I'm running flask restplus api on google container engine with TCP Load Balancer. The flask restplus api makes calls to google cloud datastore or cloud sql but this does not seem to be the problem.
A few times a day or even more, there is a moment of latency spikes. Restarting the pod solves this or it solves itself in a 5 to 10 minute period. Of course this is too much and needs to be resolved.
Anyone knows what could be the problem or has experience with these kind of issues?
Thx
One thing you could try is monitoring your instance CPU load.
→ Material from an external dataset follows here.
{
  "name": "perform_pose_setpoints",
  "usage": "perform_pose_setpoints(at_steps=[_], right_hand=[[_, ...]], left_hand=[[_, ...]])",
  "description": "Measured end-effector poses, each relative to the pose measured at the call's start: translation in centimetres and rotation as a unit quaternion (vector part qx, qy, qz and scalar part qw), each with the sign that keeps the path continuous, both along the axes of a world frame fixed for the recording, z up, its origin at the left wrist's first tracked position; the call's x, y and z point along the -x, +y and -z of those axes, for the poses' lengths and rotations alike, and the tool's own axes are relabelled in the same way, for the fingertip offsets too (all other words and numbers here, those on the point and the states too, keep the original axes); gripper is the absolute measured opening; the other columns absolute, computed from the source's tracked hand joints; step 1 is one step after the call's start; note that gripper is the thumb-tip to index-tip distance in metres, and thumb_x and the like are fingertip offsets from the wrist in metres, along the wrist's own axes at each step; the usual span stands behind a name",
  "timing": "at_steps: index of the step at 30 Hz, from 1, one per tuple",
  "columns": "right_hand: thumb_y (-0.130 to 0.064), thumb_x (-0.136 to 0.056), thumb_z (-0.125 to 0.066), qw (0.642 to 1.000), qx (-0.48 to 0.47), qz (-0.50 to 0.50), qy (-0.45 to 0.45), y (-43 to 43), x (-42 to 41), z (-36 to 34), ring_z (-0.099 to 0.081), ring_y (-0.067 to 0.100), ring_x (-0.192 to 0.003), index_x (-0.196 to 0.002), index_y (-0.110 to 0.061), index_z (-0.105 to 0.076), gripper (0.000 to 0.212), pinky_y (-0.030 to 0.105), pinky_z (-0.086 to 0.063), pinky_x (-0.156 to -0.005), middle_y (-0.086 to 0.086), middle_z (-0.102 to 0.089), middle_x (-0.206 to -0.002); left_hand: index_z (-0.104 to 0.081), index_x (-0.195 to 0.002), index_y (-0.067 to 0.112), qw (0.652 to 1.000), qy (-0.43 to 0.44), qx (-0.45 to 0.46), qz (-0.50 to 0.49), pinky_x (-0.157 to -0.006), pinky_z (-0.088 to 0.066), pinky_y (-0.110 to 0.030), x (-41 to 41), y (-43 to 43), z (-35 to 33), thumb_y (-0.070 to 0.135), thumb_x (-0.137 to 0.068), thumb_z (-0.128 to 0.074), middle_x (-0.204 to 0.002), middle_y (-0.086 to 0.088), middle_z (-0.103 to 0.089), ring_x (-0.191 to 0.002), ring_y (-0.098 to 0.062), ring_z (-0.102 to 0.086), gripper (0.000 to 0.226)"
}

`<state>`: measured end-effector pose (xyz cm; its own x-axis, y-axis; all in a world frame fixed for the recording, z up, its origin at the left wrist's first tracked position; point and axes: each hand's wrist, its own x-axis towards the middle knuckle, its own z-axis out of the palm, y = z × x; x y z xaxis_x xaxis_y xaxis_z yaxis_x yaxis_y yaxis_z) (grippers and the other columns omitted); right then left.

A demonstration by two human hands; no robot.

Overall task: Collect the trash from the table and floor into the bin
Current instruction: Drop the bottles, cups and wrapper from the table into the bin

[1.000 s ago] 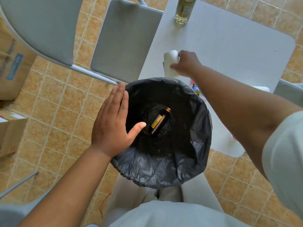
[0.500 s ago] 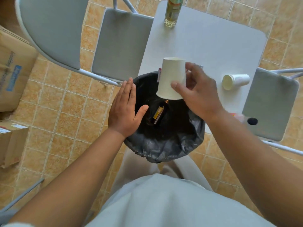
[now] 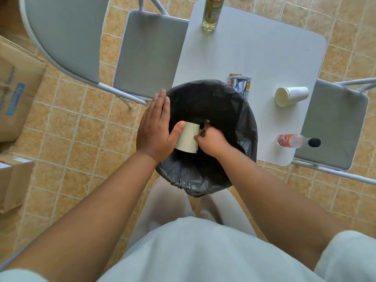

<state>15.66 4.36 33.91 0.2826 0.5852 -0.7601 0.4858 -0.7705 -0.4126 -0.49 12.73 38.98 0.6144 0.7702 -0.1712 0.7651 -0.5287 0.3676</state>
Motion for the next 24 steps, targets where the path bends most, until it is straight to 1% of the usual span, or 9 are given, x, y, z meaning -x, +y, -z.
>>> perform_pose_setpoints(at_steps=[3,5,8,10,12,14,17,20,24], right_hand=[[-0.027,-0.097,-0.049,0.998,0.032,-0.036,-0.048,-0.3,-0.4,-0.5,-0.056,0.035,-0.114,-0.153,-0.012,-0.021,0.064,0.037,-0.048,-0.089,0.017,-0.056,-0.128],[-0.028,-0.097,-0.05,0.997,-0.002,-0.047,-0.061,-1.0,-0.6,-1.9,-0.056,0.034,-0.114,-0.149,-0.014,-0.031,0.057,0.039,-0.049,-0.092,0.016,-0.057,-0.128],[-0.027,-0.097,-0.054,0.989,-0.12,-0.04,-0.072,-2.8,-0.7,-4.5,-0.055,0.026,-0.12,-0.144,-0.017,-0.042,0.049,0.037,-0.048,-0.098,0.007,-0.058,-0.132],[-0.024,-0.096,-0.056,0.966,-0.23,-0.041,-0.113,-4.3,-1.1,-6.2,-0.055,0.018,-0.119,-0.14,-0.018,-0.049,0.045,0.031,-0.047,-0.101,0.001,-0.059,-0.13],[-0.019,-0.094,-0.058,0.924,-0.337,-0.03,-0.176,-5.8,-1.9,-7.4,-0.054,0.016,-0.117,-0.135,-0.012,-0.055,0.041,0.025,-0.044,-0.102,0.003,-0.06,-0.125],[-0.013,-0.091,-0.061,0.89,-0.391,-0.012,-0.233,-7.2,-3.0,-7.6,-0.049,0.022,-0.124,-0.134,-0.006,-0.055,0.043,0.031,-0.041,-0.107,0.009,-0.056,-0.128],[-0.013,-0.09,-0.063,0.891,-0.347,-0.004,-0.295,-8.4,-4.3,-6.9,-0.032,0.03,-0.142,-0.142,-0.002,-0.044,0.057,0.043,-0.029,-0.116,0.015,-0.043,-0.146],[-0.019,-0.092,-0.063,0.921,-0.285,0.0,-0.264,-8.8,-4.4,-5.8,-0.013,0.028,-0.15,-0.151,-0.002,-0.027,0.071,0.038,-0.017,-0.121,0.015,-0.021,-0.16],[-0.023,-0.092,-0.063,0.924,-0.282,0.0,-0.258,-8.3,-3.8,-4.8,-0.01,0.027,-0.15,-0.152,0.001,-0.021,0.077,0.039,-0.021,-0.12,0.017,-0.014,-0.161]], left_hand=[[-0.02,-0.154,0.007,1.0,-0.002,0.002,-0.002,-0.121,-0.01,-0.033,0.0,0.0,0.0,0.062,-0.096,-0.014,-0.164,-0.007,-0.012,-0.151,-0.022,-0.009,0.081],[-0.019,-0.155,0.007,1.0,-0.004,0.001,-0.002,-0.121,-0.011,-0.034,0.1,0.0,0.1,0.061,-0.097,-0.016,-0.164,-0.007,-0.012,-0.151,-0.021,-0.008,0.079],[-0.019,-0.155,0.008,1.0,-0.004,0.003,-0.005,-0.121,-0.012,-0.035,0.0,0.0,0.1,0.057,-0.098,-0.022,-0.164,-0.006,-0.011,-0.151,-0.021,-0.008,0.075],[-0.019,-0.155,0.008,1.0,-0.002,0.003,-0.007,-0.121,-0.012,-0.035,0.0,-0.1,0.1,0.057,-0.099,-0.022,-0.164,-0.005,-0.011,-0.151,-0.021,-0.007,0.075],[-0.019,-0.155,0.008,1.0,0.001,0.002,-0.006,-0.121,-0.011,-0.034,0.0,-0.1,0.1,0.059,-0.098,-0.021,-0.164,-0.005,-0.011,-0.151,-0.021,-0.007,0.076],[-0.019,-0.155,0.007,1.0,0.001,0.0,-0.003,-0.121,-0.011,-0.033,0.0,-0.1,0.1,0.061,-0.097,-0.019,-0.164,-0.006,-0.011,-0.151,-0.021,-0.007,0.078],[-0.019,-0.154,0.006,1.0,-0.004,0.002,0.004,-0.121,-0.01,-0.033,0.1,0.0,0.2,0.063,-0.097,-0.02,-0.164,-0.006,-0.011,-0.151,-0.02,-0.006,0.081],[-0.02,-0.154,0.005,1.0,0.0,-0.006,0.021,-0.121,-0.011,-0.033,0.5,0.1,0.4,0.063,-0.097,-0.024,-0.164,-0.007,-0.009,-0.151,-0.02,-0.005,0.082],[-0.026,-0.151,0.001,0.998,0.007,-0.04,0.038,-0.121,-0.015,-0.035,0.6,-0.2,0.6,0.06,-0.097,-0.032,-0.163,-0.012,-0.014,-0.151,-0.024,-0.008,0.08]])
Although the latency doesn't correspond with usage spikes, it may be the case that there is a cumulative effect on CPU load and the latency you're experiencing occurs when the CPU reaches a given % and needs to back off temporarily. If this is the case you could make use of cluster autoscaling, or try running a higher spec machine to see if that makes any difference. Or, if you have limited CPU use on pods/containers, try increasing this limit.
If you're confident CPU isn’t the cause of the issue, you could try to SSH into the affected instance when the issue is occurring, send a request through the load balancer and use tcpdump to analyse the traffic coming in and out. You may be able to spot if the latency stems from the load balancer (by monitoring the latency of HTTP traffic to the instance), or to Cloud Datastore or Cloud SQL (from the instance).
Alternatively, try using strace to monitor the relevant processes both before and during the latency, or dtrace to monitor the system as a whole.